The up and coming U.K. heavy bands Pijn and Conjurer have united for an attention-grabbing feat of constructive heavy music power on Curse These Metal Hands, a new collaborative album featuring members from both groups that’s out August 16 on Holy Roar Records. The artists keep the force of their shared output running at top level throughout this work, but they’ve constructed these musical tides to push like gentle ocean waves shifting across your field of view. The big, meaty, and catchy riffs that immediately come rolling in on this striking album unite for a powerful but smooth construction of some kind of new horizon opening up. Listening to Curse These Metal Hands feels like stepping out onto a beach after a torrential thunderstorm rolled through. Clouds still linger in the distance, and the ocean is still churning, but there’s an empowering and even fun sense of security delivered musically on this piece.

As a sort of mission statement for the whole undertaking, the powerful musical instruments turned to “positive,” major-key feeling subtlety that comes in from the very first moments of this album communicate a feeling of soothing emotional intimacy. Even as they turn some preconceived notions about extreme music of this sort inside out and present a piece that reaches for the sky, this new album remains emotionally grounded, and the bands keep their precise-feeling songwriting carefully measured out throughout the piece. They freely switch around their palette as the respective songs demand. At one moment, hurricanes of riffs might be coming in and in the very next one — like in a significant portion of the second track, “The Pall” — the artists might have settled into a gentle musical breeze.
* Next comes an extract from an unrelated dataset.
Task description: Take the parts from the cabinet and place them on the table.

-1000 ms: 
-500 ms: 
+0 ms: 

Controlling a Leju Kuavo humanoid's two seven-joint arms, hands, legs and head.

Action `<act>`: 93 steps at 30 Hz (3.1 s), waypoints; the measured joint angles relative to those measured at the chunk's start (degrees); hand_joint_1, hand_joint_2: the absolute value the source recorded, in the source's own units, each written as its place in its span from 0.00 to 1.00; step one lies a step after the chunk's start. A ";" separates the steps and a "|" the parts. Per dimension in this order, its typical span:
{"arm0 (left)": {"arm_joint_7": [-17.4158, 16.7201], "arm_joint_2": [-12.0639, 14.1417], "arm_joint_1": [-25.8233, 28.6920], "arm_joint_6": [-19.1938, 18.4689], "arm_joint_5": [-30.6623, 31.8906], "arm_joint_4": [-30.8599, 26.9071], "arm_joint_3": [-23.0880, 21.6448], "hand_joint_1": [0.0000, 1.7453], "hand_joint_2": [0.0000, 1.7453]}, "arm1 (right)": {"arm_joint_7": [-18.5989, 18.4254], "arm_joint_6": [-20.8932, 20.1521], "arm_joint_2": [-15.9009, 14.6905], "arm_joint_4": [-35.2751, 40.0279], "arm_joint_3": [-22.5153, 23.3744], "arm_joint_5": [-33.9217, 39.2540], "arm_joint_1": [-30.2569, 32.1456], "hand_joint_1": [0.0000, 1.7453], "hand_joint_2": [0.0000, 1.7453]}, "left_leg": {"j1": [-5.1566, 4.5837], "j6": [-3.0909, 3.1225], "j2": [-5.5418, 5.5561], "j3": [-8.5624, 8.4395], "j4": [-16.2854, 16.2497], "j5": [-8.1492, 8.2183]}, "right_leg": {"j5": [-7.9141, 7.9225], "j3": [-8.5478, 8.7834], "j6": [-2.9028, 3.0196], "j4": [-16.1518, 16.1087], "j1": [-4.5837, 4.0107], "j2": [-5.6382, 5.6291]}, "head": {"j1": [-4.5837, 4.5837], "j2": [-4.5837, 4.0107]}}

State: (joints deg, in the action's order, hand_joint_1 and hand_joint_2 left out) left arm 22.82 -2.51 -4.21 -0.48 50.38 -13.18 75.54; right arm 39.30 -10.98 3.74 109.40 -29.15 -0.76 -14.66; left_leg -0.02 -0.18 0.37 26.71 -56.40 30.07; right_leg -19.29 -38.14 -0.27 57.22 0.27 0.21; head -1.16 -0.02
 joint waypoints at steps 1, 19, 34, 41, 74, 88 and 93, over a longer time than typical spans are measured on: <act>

Other standout musical points among many include the backbreaking speed the group get to by the middle point of
“High Spirits” and the ridiculously epic (in the truest sense of the word) conclusion to the whole album offered on the track “Sunday.”

On guitar duty, this “supergroup” includes Dan Nightingale and Brady Deeprose from Conjurer alongside Pijn’s Joe Clayton, while Clayton’s bandmates in Pijn including Nick Watmough and Luke Rees contribute drums and bass, respectively. At one point or another on Curse These Metal Hands, everyone apparently contributes some vocal work. Apparently, the group came together for music-making at ArcTanGent Festival and will perform there again this year.

While there’s definitely plenty of constructive power to go around in extreme heavy music circles, making it so explicit and out in the open like on this new album while maintaining the music’s overall power demands serious attention.